▸ Exercise aim:
Write out every line of the material as it stands, apart from the pictures.

▸ Dataset extract:
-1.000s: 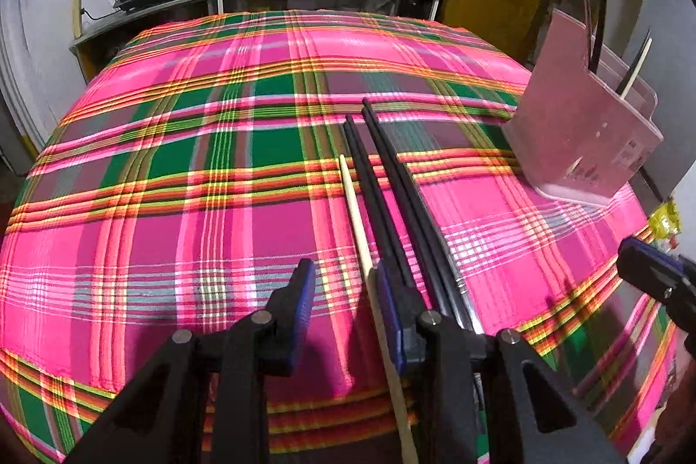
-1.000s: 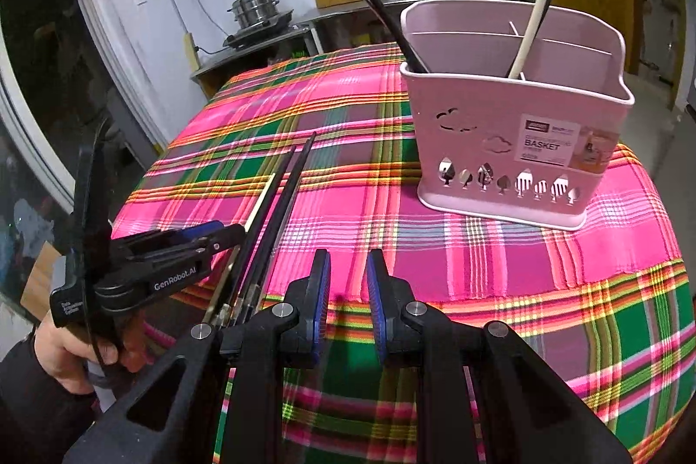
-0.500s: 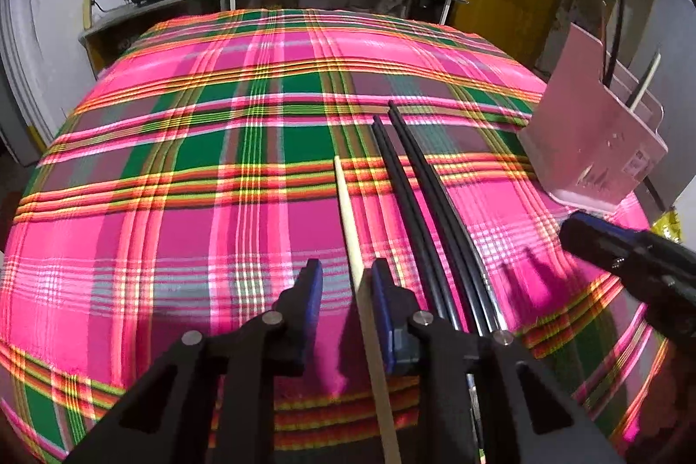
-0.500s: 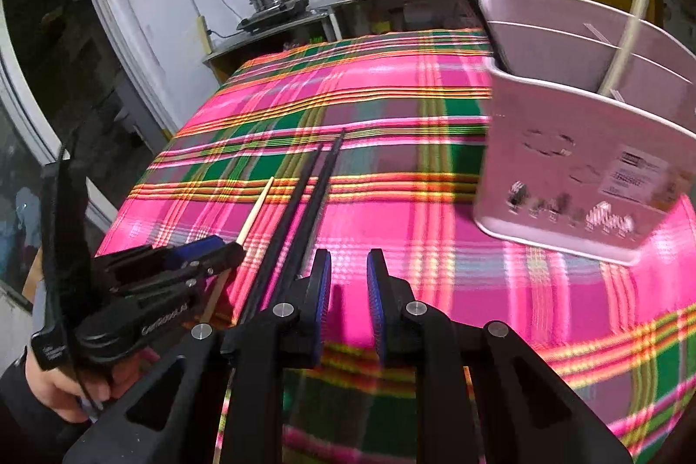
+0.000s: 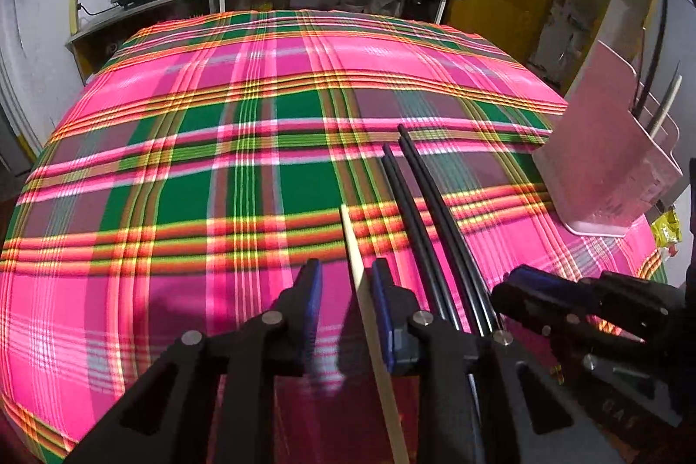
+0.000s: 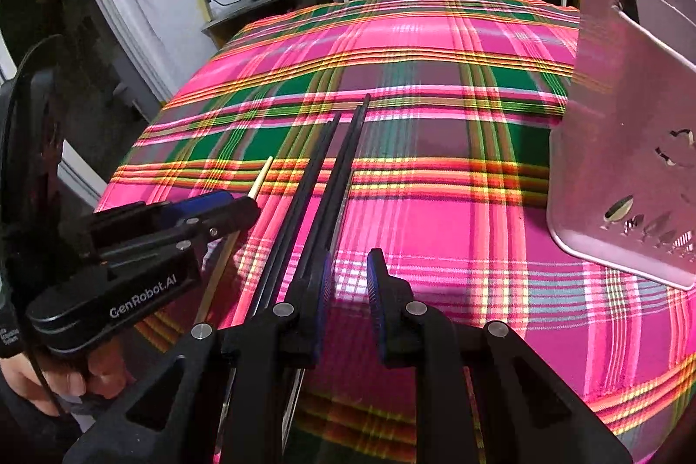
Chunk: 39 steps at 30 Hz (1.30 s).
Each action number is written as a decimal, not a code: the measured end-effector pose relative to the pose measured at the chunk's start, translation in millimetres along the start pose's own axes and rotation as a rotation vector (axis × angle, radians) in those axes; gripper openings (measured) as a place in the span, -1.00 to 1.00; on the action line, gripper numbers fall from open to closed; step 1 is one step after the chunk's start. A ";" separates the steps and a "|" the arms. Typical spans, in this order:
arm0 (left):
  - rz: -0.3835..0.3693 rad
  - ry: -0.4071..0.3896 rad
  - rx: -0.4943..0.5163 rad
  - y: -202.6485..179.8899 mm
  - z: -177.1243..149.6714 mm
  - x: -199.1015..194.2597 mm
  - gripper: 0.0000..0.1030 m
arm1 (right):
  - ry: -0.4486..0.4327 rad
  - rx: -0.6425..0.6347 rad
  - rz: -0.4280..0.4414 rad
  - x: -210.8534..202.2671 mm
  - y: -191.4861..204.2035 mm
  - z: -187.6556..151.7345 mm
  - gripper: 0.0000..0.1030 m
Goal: Organize utensils
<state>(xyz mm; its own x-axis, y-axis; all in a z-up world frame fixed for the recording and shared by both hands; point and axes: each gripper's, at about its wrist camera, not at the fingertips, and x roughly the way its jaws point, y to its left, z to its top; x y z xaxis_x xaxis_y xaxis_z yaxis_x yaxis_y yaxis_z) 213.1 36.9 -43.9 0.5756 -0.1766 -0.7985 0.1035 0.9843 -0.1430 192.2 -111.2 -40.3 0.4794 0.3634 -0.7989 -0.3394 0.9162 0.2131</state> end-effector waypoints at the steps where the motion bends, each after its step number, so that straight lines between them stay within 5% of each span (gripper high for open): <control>1: 0.002 0.000 0.002 -0.5 2.2 1.7 -0.50 | 0.001 -0.003 -0.004 0.4 0.1 0.6 -0.66; 11: 0.013 0.004 0.007 4.8 14.9 9.3 -0.72 | 0.022 -0.012 -0.040 0.8 3.6 1.0 -0.66; 39: 0.010 0.003 0.006 11.1 11.1 6.6 -0.73 | 0.040 -0.028 -0.054 4.9 9.3 5.1 -0.72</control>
<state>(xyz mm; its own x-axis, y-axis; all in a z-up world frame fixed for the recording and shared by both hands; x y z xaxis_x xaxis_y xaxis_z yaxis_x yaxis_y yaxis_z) 227.0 46.6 -44.2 0.5739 -0.1670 -0.8017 0.1029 0.9859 -0.1317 195.5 -100.1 -39.4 0.4651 0.3057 -0.8308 -0.3367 0.9290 0.1534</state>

▸ The completed task:
-1.000s: 
-1.000s: 
-0.500s: 
-0.500s: 
+0.000s: 
+0.000s: 
Chunk: 39 steps at 30 Hz (1.30 s).
Each action number is written as a decimal, not a code: the measured end-effector pose relative to the pose measured at the chunk's start, translation in millimetres along the start pose's own axes and rotation as a rotation vector (axis × angle, radians) in those axes; gripper openings (measured) as a place in the span, -1.00 to 1.00; on the action line, gripper numbers fall from open to closed; step 1 is one step after the chunk's start. A ";" separates the steps and a "|" the arms. Typical spans, in this order:
arm0 (left):
  - rz: -0.3835..0.3693 rad
  - ry: -0.4071..0.3896 rad
  - rx: -0.4943..0.5163 rad
  - y: -202.6485..179.8899 mm
  - z: -177.1243..149.6714 mm
  - x: -199.1015..194.2597 mm
  - gripper: 0.0000..0.1030 m
arm1 (right):
  - ry: -0.4486..0.4327 rad
  - rx: -0.6425..0.6347 rad
  - rz: -0.4280..0.4414 rad
  - x: -210.8534..202.2671 mm
  - y: -191.4861..204.2035 mm
  - z: -187.6556..151.7345 mm
  - gripper: 0.0000..0.1030 m
Goal: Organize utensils
<state>(xyz mm; its own x-axis, y-axis; all in a z-up world frame fixed for the recording and shared by both hands; point and axes: each gripper's, at about its wrist camera, not at the fingertips, and x roughly the way its jaws point, y to its left, z to its top; x y z xaxis_x xaxis_y xaxis_z yaxis_x yaxis_y yaxis_z) 213.1 36.9 -43.9 0.5756 -0.1766 -0.7985 0.1035 0.9843 -0.1430 192.2 -111.2 -40.3 0.4794 0.3634 -0.7989 -0.3394 0.9162 0.2131</state> end-effector waypoints at the steps where the motion bends, each after its step number, so that straight lines between them stay within 5% of each span (gripper high for open): <control>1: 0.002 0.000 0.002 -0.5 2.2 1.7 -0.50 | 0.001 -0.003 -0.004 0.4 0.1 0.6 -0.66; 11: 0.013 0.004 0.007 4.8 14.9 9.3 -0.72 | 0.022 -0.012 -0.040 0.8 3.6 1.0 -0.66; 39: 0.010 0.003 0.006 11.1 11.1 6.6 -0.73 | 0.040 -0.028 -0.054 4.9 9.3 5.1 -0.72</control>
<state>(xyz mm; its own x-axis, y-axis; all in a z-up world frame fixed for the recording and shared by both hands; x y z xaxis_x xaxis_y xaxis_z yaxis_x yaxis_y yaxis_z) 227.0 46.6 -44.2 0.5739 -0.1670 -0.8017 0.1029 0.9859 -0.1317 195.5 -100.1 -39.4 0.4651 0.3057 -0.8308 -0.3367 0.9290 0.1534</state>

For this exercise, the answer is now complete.